I was about 14 years old when this album dropped. Those songs gave me life and some, ahem, feelings. Oooh, remember "Anytime, Anyplace"? Once I got older, I truly understood where she was coming from. I wanted to be free and celebrate the sexiness in me without shame. There's nothing wrong with flirting, loving your curves, putting on red lipstick, telling your man or woman what you want and carrying a sensual energy in the world. I imagine there was a time she didn't feel free because of her celebrity and the expectations of being a Jackson. She, like many women was probably expected to be a "good girl." And "good girls" don't have sex or think about sex until maybe their wedding day. These expectations may come from family or our religious faiths that frown upon women experiencing pleasure. That's still a big issue in black faith communities. As black women, some of us repress ourselves because we don't want come off as that hot, jungle bunny, stereotype. Janet Jackson chose to BE in her sexuality with the janet. album. From that record on, listen to her albums and hear a song or interlude about sweet love making, BDSM, masturbation, same sex, and fun naughty things. We Janet fans are willingly tied up in her velvet rope of music and magic. 
"Sex isn't just fire and heat, it's natural beauty," Janet also said in the Rolling Stone interview.  "Doing what comes naturally.

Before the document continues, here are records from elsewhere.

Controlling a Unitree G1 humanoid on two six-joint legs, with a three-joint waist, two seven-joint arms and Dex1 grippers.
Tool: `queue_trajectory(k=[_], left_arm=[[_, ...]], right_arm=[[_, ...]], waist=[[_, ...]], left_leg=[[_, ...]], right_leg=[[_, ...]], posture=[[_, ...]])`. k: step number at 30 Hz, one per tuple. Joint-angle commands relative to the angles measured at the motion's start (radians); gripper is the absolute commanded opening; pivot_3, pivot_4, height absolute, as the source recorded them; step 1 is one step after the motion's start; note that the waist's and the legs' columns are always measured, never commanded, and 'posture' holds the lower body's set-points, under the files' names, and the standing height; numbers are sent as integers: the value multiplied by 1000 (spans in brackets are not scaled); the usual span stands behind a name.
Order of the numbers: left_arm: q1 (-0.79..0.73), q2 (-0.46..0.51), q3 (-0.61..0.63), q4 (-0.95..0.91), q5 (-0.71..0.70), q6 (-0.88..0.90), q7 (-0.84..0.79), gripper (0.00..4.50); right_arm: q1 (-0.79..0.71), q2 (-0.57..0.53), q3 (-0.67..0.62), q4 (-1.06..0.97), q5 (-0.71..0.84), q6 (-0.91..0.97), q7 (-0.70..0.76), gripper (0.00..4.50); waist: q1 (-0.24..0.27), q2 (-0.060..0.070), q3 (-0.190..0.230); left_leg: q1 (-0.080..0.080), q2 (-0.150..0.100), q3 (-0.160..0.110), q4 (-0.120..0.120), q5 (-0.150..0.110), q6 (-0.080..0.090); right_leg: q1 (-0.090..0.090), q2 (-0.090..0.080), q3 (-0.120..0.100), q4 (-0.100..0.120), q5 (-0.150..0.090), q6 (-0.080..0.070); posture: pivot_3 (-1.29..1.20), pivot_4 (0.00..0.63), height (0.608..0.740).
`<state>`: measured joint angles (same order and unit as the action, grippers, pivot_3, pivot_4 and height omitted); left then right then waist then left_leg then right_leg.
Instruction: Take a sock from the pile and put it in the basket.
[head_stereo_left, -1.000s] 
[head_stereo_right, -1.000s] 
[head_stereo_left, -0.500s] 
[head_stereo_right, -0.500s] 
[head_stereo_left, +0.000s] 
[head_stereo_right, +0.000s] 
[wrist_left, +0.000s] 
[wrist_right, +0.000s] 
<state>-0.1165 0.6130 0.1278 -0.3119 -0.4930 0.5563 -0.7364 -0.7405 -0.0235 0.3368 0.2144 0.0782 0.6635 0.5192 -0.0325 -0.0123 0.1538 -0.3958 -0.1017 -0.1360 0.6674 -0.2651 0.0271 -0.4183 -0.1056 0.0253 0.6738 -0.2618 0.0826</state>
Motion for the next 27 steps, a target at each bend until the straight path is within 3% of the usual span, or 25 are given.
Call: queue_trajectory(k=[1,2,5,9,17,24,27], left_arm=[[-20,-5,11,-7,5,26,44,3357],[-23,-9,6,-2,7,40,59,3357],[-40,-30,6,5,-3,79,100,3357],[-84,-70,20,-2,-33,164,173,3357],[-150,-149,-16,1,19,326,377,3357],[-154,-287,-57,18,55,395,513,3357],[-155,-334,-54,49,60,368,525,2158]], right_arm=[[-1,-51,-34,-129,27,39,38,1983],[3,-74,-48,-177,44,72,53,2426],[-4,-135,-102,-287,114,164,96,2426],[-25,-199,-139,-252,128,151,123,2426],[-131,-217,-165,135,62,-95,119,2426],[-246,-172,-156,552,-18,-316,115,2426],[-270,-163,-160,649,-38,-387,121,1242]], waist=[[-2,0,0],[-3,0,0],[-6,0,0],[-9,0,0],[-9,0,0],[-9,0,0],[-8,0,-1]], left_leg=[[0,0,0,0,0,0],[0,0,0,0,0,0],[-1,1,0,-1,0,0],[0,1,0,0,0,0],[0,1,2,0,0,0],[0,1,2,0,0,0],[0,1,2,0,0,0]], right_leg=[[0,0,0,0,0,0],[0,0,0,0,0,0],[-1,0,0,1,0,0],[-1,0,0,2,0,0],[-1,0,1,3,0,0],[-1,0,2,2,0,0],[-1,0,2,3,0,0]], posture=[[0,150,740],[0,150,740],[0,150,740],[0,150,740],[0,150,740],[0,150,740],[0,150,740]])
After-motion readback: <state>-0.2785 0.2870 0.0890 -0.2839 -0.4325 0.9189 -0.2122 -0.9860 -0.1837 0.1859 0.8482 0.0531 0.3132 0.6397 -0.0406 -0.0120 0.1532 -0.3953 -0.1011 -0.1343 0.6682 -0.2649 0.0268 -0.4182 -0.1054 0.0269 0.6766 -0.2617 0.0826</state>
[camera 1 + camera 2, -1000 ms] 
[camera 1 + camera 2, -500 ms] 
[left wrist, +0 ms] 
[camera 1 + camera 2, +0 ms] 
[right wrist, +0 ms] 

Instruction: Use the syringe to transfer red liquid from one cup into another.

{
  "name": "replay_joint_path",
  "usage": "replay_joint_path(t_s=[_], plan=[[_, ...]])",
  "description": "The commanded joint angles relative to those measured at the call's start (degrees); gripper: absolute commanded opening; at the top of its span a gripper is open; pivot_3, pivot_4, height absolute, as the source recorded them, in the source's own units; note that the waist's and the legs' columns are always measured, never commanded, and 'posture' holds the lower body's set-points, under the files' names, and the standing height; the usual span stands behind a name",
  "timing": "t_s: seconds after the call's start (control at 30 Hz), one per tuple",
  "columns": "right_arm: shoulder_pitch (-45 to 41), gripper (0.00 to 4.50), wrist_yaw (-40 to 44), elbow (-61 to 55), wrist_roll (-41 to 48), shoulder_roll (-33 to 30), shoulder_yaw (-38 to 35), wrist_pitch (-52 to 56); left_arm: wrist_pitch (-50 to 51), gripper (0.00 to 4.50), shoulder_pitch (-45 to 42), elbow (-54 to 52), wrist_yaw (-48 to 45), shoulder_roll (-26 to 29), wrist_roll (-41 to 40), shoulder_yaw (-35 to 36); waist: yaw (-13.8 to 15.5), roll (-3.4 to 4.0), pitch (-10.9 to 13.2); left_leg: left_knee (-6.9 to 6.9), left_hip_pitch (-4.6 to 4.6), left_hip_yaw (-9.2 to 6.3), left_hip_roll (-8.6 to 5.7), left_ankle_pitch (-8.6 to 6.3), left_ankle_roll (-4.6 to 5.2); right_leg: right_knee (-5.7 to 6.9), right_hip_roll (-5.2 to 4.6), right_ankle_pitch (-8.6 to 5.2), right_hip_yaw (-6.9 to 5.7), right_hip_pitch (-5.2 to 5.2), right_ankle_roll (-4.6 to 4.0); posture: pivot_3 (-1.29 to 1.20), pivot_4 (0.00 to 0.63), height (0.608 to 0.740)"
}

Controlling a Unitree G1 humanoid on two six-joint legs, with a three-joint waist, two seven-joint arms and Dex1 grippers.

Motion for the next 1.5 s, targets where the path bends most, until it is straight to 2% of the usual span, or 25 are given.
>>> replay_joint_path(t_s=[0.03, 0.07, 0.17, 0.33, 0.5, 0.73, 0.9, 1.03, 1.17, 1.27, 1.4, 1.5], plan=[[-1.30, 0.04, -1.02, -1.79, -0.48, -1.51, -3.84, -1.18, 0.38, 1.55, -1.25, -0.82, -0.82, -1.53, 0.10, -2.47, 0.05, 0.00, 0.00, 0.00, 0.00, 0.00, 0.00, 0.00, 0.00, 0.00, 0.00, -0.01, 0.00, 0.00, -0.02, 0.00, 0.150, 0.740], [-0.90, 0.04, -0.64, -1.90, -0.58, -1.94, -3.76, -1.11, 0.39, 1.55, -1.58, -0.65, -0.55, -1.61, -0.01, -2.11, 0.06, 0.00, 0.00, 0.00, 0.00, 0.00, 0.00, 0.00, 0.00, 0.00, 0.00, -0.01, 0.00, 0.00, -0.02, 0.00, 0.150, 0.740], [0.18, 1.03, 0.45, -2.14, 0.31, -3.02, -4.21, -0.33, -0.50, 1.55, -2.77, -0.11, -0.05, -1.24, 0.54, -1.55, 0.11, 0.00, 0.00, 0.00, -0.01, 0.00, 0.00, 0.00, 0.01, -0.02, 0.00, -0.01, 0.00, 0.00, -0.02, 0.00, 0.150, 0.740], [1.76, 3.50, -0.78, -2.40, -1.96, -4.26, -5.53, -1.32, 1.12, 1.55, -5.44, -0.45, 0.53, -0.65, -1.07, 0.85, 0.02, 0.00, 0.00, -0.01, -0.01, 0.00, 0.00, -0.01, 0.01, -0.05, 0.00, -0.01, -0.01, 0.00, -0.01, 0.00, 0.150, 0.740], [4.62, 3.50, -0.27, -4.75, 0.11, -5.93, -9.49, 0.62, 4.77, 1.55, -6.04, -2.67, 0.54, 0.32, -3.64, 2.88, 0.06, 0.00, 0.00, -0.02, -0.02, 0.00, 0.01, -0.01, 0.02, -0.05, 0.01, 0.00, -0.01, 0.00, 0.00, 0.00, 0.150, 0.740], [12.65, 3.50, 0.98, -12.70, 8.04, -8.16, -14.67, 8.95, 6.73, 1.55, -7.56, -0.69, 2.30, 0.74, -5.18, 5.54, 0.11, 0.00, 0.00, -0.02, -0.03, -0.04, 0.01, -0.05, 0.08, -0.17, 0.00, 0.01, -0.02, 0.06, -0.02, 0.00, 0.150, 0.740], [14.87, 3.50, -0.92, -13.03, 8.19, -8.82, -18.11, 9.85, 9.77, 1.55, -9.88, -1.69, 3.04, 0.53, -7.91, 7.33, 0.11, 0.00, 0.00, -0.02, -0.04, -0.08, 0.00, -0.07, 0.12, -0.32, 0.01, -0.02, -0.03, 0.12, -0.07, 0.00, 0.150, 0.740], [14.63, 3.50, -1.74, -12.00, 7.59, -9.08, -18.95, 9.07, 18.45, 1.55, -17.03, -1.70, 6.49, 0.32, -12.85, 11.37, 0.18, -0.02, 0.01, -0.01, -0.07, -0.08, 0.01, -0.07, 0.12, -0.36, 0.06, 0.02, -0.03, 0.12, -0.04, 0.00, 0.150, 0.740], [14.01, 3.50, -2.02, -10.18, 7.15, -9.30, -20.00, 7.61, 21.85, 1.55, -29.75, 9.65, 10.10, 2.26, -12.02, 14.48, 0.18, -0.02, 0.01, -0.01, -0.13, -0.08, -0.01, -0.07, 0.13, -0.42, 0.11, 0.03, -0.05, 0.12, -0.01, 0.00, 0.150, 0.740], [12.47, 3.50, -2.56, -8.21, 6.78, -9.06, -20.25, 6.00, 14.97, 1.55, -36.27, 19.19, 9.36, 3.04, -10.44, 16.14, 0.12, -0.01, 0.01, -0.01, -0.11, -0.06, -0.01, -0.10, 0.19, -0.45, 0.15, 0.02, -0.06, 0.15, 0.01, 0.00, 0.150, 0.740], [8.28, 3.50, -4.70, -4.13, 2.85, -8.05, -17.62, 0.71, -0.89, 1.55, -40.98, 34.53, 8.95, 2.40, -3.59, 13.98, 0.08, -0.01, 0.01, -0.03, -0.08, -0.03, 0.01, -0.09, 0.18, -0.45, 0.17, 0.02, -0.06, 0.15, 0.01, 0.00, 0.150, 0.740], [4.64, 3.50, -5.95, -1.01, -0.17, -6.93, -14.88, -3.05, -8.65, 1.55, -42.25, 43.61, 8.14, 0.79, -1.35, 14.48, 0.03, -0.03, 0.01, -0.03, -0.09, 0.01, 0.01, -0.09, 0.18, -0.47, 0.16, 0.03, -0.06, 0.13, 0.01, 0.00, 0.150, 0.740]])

It's letting go, giving and getting what you need." I love how she sees that there is so much more to the beauty of sex than intercourse. 
As quick as people put Janet on a sexy pop pedestal, they tore her down after her breast was exposed during the 2004 Super Bowl performance with Justin Timberlake. Timberlake ripped her shirt revealing her breast. They said it was a mistake, a "wardrobe malfunction." Janet was slut shamed, body shamed and age shamed for being nearly 40 and exposed. It hurt her career.  There was very little anger toward Timberlake, a white male. Although he ripped her shirt, Janet Jackson was to blame entirely. He punked out, she took the fall, and he kept rising to fame. Nipplegate shined light on the power of white, male privilege, as well as how dominant culture continues to cast black bodies as immoral. And instead of thinking maybe there was an error, the mainstream immediately Janet Jackson as sexually deviant--which is a long standing racist belief about black women. The problem wasn't just Janet's breast, but that a black woman's breast was exposed. 
Like the title of her latest album, Janet is Unbreakable.  She is ever so fine at 49 and still
topping the charts. Miss Jackson has not lost her sexy and I know she's still a fantasy for many men and women. Janet Jackson has asserted herself as an artist, woman and sexual being in most of her music. I love how she unleashes her inner grrrr and purrr on stage. But in an interview she comes off coy and shy, with her soft voice. Even within us, our sexual presence can take on different forms.  The way she expresses her sexuality may look different from Beyonce or Grace Jones or Donna Summers or other black female singers of the past and present. Janet Jackson had the courage to make her sexuality her own and share it with the world. I still love her for it. 

Comments

  1. "We Janet fans are willingly tied up in her velvet rope of music and magic." Perfect. I remember the "scandalous" nature of her 1993 album, and discussion on TV and radio about its appropriate / inappropriate content in the context of how her older siblings were dealing with her shocking sexuality. And then all that crap about how the nip-slip was her fault and what that said about her. It made me angry that people accused her of a media stunt instead of feeling some kind of compassion for her. I'd like to think we've come a little way from there, but jeez, there's a long way to go.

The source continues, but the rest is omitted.